They lifted him up on the pre-op table. First Jed, now Josh...my life, friends, and coworkers were disintegrating right in front of me. All I could think about was a few hours ago, the last time that I had really talked to Josh.
"What are you doing?"
"I...thought that you were going to hug me."
"Boy, did you read that one wrong."
And now he was dying. He had a collapsed lung and he was going into surgery. That was my son, and he was dying. My son had been shot by assassins. I was going to find the signal guy. I was going to talk to Ron, to Nancy, to Fitzwallace. I was going to talk to whomever I had to talk to, I was going to find the signal guy, and I was going to kill him.

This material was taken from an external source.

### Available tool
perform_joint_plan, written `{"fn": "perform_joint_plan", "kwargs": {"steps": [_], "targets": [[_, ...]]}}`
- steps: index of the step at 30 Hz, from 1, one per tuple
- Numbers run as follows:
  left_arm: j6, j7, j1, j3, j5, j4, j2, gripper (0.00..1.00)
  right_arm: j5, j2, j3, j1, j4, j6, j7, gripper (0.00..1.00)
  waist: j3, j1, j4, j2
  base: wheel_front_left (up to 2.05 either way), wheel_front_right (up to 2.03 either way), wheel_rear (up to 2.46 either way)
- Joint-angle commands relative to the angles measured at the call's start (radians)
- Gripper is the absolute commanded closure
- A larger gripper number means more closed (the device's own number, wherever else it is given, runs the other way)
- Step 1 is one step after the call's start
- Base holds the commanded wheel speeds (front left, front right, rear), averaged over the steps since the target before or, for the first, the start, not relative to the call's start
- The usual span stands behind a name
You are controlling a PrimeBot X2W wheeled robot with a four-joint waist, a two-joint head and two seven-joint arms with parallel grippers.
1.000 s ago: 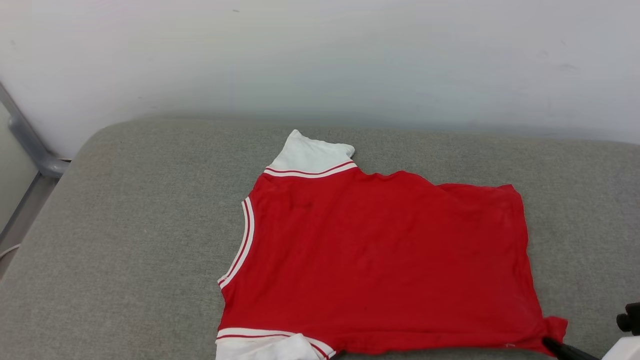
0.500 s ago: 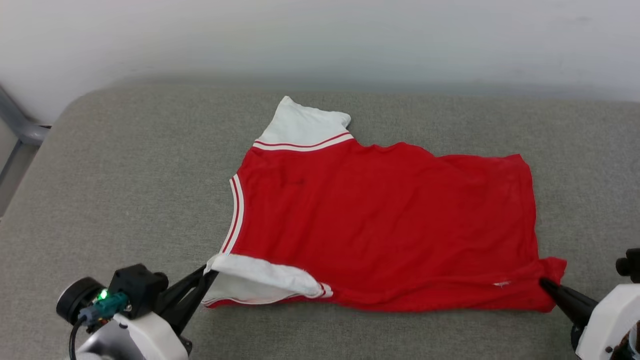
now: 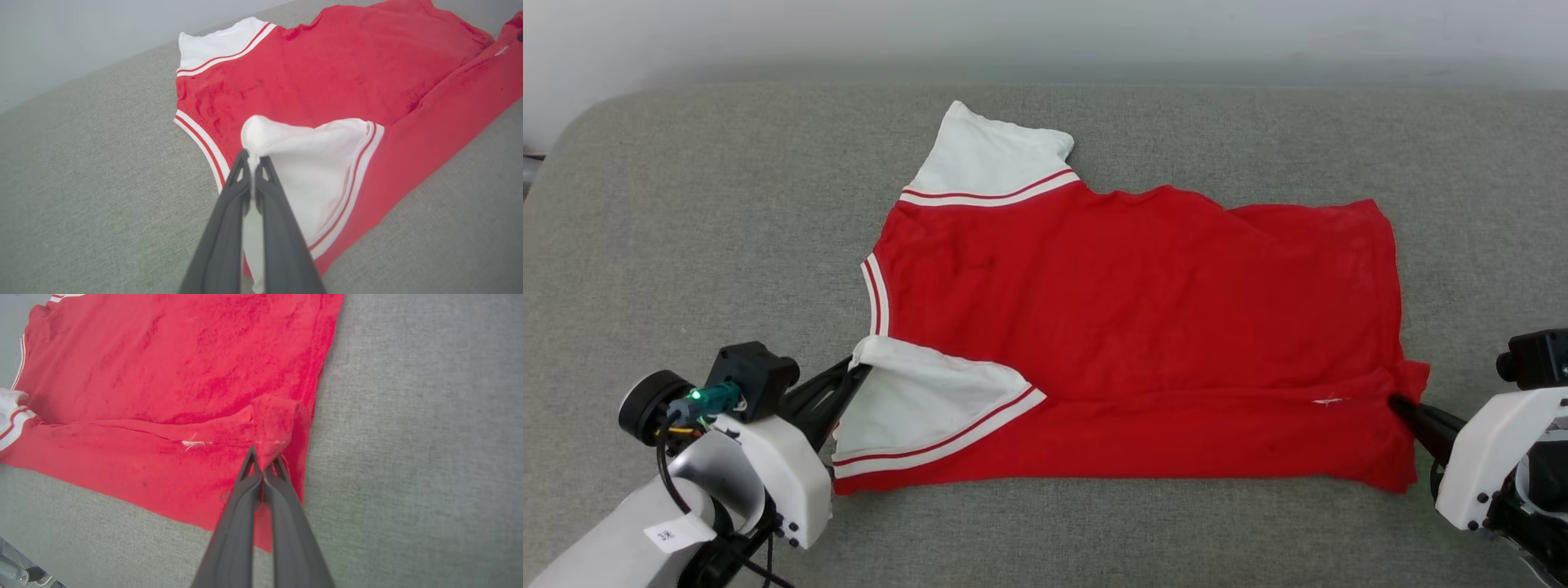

"Sir, you need to leave," one of the doctors said. CJ, Toby, Charlie, Sam, and I were ushered out of the hospital room. Sam kept his face pressed up against the glass. I knew the feeling. It was misery to watch Josh going through this, but you didn't want to turn your eyes away. I looked in the room. They had thrown a surgical blanket over him, and put a cap over his brown hair. They were giving him the anesthesia. I watched them fix machines to them, and saw the irregular beat of his heart on the monitor. They wheeled him into the operation room. I watched the doors swing open and closed as Josh went into surgery.
I should have given him that hug.
Disclaimer: Maybe some day I'll work in the actual West Wing. But I still won't own the show.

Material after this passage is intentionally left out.